Output the full listing below exactly; the images stay out.

Content starts

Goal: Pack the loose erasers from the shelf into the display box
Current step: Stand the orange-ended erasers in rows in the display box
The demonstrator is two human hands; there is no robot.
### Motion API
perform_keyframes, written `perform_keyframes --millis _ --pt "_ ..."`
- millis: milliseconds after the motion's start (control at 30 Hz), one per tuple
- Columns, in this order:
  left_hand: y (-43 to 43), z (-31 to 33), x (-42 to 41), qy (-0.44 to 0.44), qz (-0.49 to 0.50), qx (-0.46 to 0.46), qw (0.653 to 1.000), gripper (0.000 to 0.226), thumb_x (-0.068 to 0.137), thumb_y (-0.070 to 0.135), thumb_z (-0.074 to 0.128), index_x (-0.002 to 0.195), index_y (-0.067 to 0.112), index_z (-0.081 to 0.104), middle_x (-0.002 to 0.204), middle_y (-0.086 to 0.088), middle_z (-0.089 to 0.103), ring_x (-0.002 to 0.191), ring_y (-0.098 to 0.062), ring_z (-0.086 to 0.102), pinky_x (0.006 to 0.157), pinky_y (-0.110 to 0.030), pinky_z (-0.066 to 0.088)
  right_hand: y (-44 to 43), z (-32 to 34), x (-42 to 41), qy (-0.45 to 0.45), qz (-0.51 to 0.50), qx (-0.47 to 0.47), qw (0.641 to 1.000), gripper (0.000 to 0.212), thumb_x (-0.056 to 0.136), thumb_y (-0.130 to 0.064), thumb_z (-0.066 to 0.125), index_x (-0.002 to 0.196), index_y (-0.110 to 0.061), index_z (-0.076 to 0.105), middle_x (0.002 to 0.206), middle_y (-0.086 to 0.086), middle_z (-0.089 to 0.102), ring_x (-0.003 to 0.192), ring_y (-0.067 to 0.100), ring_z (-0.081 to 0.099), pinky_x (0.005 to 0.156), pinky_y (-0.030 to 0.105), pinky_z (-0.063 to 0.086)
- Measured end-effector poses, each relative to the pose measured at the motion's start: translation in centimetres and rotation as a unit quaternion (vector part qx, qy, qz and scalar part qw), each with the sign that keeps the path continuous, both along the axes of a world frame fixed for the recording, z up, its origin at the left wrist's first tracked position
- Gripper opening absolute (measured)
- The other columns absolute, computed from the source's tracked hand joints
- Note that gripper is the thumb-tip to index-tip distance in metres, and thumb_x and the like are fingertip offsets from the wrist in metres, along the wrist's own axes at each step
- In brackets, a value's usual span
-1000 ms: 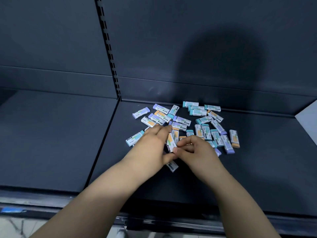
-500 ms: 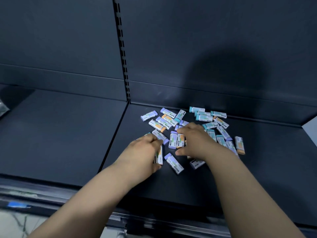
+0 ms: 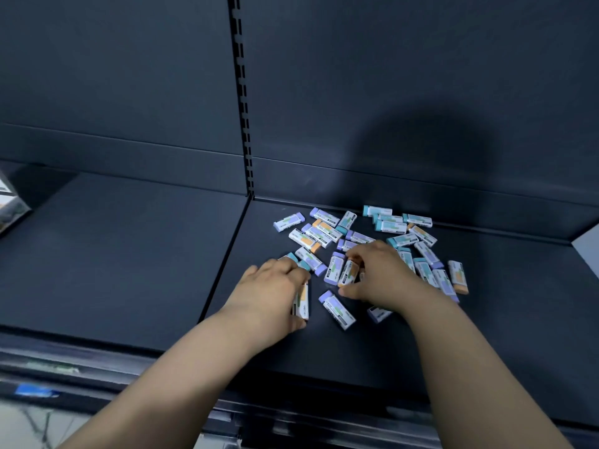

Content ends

**Worked solution:**
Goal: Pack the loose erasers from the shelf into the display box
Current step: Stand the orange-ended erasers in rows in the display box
The demonstrator is two human hands; there is no robot.
### Motion API
perform_keyframes, written `perform_keyframes --millis _ --pt "_ ..."`
- millis: milliseconds after the motion's start (control at 30 Hz), one per tuple
- Columns, in this order:
  left_hand: y (-43 to 43), z (-31 to 33), x (-42 to 41), qy (-0.44 to 0.44), qz (-0.49 to 0.50), qx (-0.46 to 0.46), qw (0.653 to 1.000), gripper (0.000 to 0.226), thumb_x (-0.068 to 0.137), thumb_y (-0.070 to 0.135), thumb_z (-0.074 to 0.128), index_x (-0.002 to 0.195), index_y (-0.067 to 0.112), index_z (-0.081 to 0.104), middle_x (-0.002 to 0.204), middle_y (-0.086 to 0.088), middle_z (-0.089 to 0.103), ring_x (-0.002 to 0.191), ring_y (-0.098 to 0.062), ring_z (-0.086 to 0.102), pinky_x (0.006 to 0.157), pinky_y (-0.110 to 0.030), pinky_z (-0.066 to 0.088)
  right_hand: y (-44 to 43), z (-32 to 34), x (-42 to 41), qy (-0.45 to 0.45), qz (-0.51 to 0.50), qx (-0.47 to 0.47), qw (0.641 to 1.000), gripper (0.000 to 0.212), thumb_x (-0.056 to 0.136), thumb_y (-0.130 to 0.064), thumb_z (-0.066 to 0.125), index_x (-0.002 to 0.196), index_y (-0.110 to 0.061), index_z (-0.076 to 0.105), middle_x (0.002 to 0.206), middle_y (-0.086 to 0.086), middle_z (-0.089 to 0.102), ring_x (-0.003 to 0.192), ring_y (-0.067 to 0.100), ring_z (-0.081 to 0.099), pinky_x (0.005 to 0.156), pinky_y (-0.030 to 0.105), pinky_z (-0.063 to 0.086)
- Measured end-effector poses, each relative to the pose measured at the motion's start: translation in centimetres and rotation as a unit quaternion (vector part qx, qy, qz and scalar part qw), each with the sign that keeps the path continuous, both along the axes of a world frame fixed for the recording, z up, its origin at the left wrist's first tracked position
- Gripper opening absolute (measured)
- The other columns absolute, computed from the source's tracked hand joints
- Note that gripper is the thumb-tip to index-tip distance in metres, and thumb_x and the like are fingertip offsets from the wrist in metres, along the wrist's own axes at each step
- In brackets, a value's usual span
-1000 ms: 
-500 ms: 
+0 ms: 

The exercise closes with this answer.